Anticipate flavours of almond, citrus and herbs when roasted using the recommended filter recipe; From the recommended espresso recipe, expect citrus and cherry flavours with a velvety body.
Producer: Various Small Holders, San Lorenzo, Nariño
Varieties: Castillo and Colombia
Elevation: 1,700-2,200 masl
Coffee is the main source of income for producers in San Lorenzo, an infamous area of coffee production in Western Colombia’s Nariño. The volcanic soil from the Andes Mountains provides mineral and nutrient dense soil; The high elevation, with consistent weather conditions year round, allows for slow fruit maturation. Most of the producers also have additional income from sugarcane and bananas, which allows for diversified income and provides coffee with shade and a healthy environment in which to flourish.
Climate change has been a serious threat to coffee production in Colombia. Increased rainfall has spoiled drying conditions for harvested fruit, and heavy storms have threatened established trees. The sometimes erratic weather, paired with a labour shortage and an increased cost of production, has markedly decreased the annual yield coming from Colombia since 2015. Starting in 2019, to alleviate these changes, the producers in and around San Lorenzo have been planting more productive and resilient varieties, and have improved farm infrastructure which has alleviated the pain point of the labour shortage and enabled for better post harvest care of their crop.

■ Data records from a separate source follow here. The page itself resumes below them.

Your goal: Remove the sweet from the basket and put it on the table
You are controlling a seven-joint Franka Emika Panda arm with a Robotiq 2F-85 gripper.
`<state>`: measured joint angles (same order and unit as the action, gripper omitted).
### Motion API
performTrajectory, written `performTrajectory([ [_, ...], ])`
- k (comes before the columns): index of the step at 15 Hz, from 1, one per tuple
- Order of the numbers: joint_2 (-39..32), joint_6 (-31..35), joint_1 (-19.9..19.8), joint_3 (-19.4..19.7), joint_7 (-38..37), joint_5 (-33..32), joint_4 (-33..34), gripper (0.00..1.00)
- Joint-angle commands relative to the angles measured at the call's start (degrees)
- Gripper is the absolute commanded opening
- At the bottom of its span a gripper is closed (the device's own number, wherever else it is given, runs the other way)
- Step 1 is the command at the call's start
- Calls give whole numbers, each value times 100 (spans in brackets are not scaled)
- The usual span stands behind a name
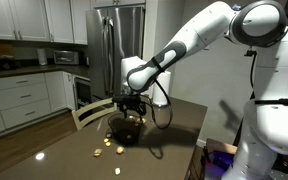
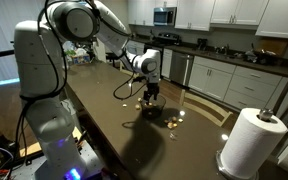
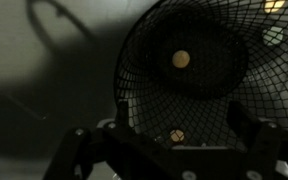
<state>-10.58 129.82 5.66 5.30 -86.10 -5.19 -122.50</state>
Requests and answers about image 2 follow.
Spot white cable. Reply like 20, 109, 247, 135
0, 145, 16, 161

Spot stainless steel microwave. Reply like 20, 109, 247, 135
153, 6, 178, 27

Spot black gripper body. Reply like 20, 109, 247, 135
144, 82, 161, 97

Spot dark kitchen countertop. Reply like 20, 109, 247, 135
165, 44, 288, 80

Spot black coffee maker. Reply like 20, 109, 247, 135
196, 38, 208, 52

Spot stainless steel dishwasher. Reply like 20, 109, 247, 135
169, 50, 195, 88

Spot white upper cabinet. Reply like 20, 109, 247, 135
174, 0, 216, 32
255, 0, 288, 40
210, 0, 270, 26
127, 0, 157, 27

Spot wooden cutting board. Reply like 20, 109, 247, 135
257, 37, 288, 58

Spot metal paper towel holder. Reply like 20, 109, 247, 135
216, 108, 274, 180

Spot wooden dining chair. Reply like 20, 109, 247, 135
178, 89, 234, 128

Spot white paper towel roll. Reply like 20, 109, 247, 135
219, 107, 288, 179

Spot white vertical blinds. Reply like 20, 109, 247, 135
0, 0, 47, 82

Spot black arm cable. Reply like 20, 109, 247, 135
14, 0, 100, 164

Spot white lower cabinet run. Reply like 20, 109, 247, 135
187, 55, 288, 113

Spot narrow white cabinet door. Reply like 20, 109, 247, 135
161, 48, 174, 80

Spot kitchen faucet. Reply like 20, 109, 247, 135
221, 43, 232, 56

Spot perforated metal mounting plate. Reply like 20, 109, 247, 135
10, 141, 118, 180

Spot black kitchen stove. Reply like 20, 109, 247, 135
143, 32, 182, 79

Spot dish rack with pots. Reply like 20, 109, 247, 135
244, 48, 279, 66

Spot tissue box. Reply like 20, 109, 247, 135
71, 48, 92, 65

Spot green potted plant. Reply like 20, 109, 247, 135
63, 48, 77, 58

Once harvested, producers will submerge evenly ripened cherries in a tank of water to remove any inconsistent coffee, helping to maintain quality. From here, the fruit is removed, and the coffee fermented to break down any remaining fruit left on the coffee. Once fermentation is complete, the coffee is rinsed off and set to dry in the sun. Producers transport the dried coffee to the mill in Pasto where the coffee is hulled and analyzed prior to being exported.